Die Mittel für seine Abteilung wurden in den letzten vier Jahren von drei Millionen Kronen auf rund zwölf Millionen Kronen erhöht, also von etwa 272.000 auf mehr als eine Million Euro. Die rund 6500 Einwohner, die für die Gemeinde arbeiten, wurden aufgefordert, sich mit Medikamenten, Benzin und Chemikalien zur Reinigung des Trinkwassers einzudecken und ihre Fahrzeuge stets vollgetankt zu halten. Speziell für diesen Zweck gedruckte Broschüren erklären, wie man drei Tage ohne Hilfe überleben kann. Es gibt Tipps wie: "Besorgen Sie sich einen Campingkocher mit Brennstoff, Wasserkanister, eine Taschenlampe und ein Radio mit Ersatzbatterien." Nach dem schwedischen Gesetz zur "Gesamtverteidigung" sollten von den 61.000 Einwohnern Gotlands alle zwischen 16 und 70 Jahren in der Lage sein, in einer Krisen- oder Kriegssituation aktiv mitzuhelfen. "Wir arbeiten viel am Change Management", um die aktuellen Arbeitsabläufe anzupassen und sicherzustellen, dass jeder einen "Plan B" hat und weiß, was im Notfall zu tun ist, sagt von Zweigbergk. "Es sind 100 Kilometer bis zum Festland. Deshalb sprechen wir oft von Lock-in, also der Gefahr, auf der Insel 'gefangen' zu sein."

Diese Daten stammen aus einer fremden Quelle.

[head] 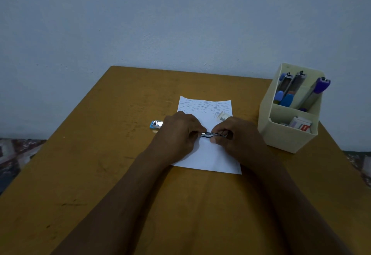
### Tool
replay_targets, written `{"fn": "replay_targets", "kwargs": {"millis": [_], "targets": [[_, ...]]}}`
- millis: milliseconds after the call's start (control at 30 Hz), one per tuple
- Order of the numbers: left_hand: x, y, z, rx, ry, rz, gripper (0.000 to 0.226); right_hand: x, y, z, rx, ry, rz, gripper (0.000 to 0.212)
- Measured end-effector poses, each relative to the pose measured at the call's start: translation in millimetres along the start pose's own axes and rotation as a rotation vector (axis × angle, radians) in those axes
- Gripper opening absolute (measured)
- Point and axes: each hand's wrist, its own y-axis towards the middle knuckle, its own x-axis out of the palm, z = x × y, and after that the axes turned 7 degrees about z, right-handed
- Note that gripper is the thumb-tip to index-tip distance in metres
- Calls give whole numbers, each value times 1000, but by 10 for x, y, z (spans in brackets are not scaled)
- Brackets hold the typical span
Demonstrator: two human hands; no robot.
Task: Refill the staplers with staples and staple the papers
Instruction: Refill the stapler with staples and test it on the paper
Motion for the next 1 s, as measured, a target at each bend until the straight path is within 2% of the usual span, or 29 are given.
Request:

Gotland kennt russische Besatzung
Während des Zweiten Weltkriegs lief die Insel Gefahr, gegen Nazi-Deutschland allein gelassen zu werden, sagt der Historiker Michael Scholz, der Neuere Geschichte auf dem Campus Gotland lehrt. Das Bewusstsein für die Notwendigkeit der Selbstverteidigung sei bei den Einheimischen schon lange vorhanden. "Das Militär ist ein Teil der Identität dieser Insel."
Obwohl es nicht allgemein bekannt ist, hat Gotland unter russischer Besatzung gelebt, wenn auch nur kurz. Im Jahr 1808 dauerte sie rund drei Wochen, sagt Tryggve Siltberg, ein gebürtiger Gotländer und emeritierter Staatsarchivar. Über diese 27 Tage hat er ein fast 700 Seiten dickes Buch geschrieben. "Der 'Krieg' auf Gotland im Jahr 1808 war ein guter Krieg. Keine Gewalt, nur Verhandlungen."
Im Staatsarchiv holen Siltbergs Nachfolger Jan Östergren und seine Frau Maria Larsson Östergren die Schriften des Domkapitels von Visby aus den Jahren 1801 bis 1811 hervor. Darin werden die Ereignisse von damals akribisch festgehalten, darunter auch die Unsicherheit der Einwohner, ob sie in den Kirchen für den schwedischen König oder den russischen Zaren beten sollten.
Obwohl sie sich beruflich mit der Vergangenheit befasst, gibt Maria Larsson Östergren zu, dass sie sich in letzter Zeit zunehmend Sorgen um die Zukunft macht: "Ich hoffe, dass das Jahr 2022 nicht als die Zeit in die Geschichtsbücher eingeht, in der Gotland sich von seinem friedlichen Leben verabschiedet hat."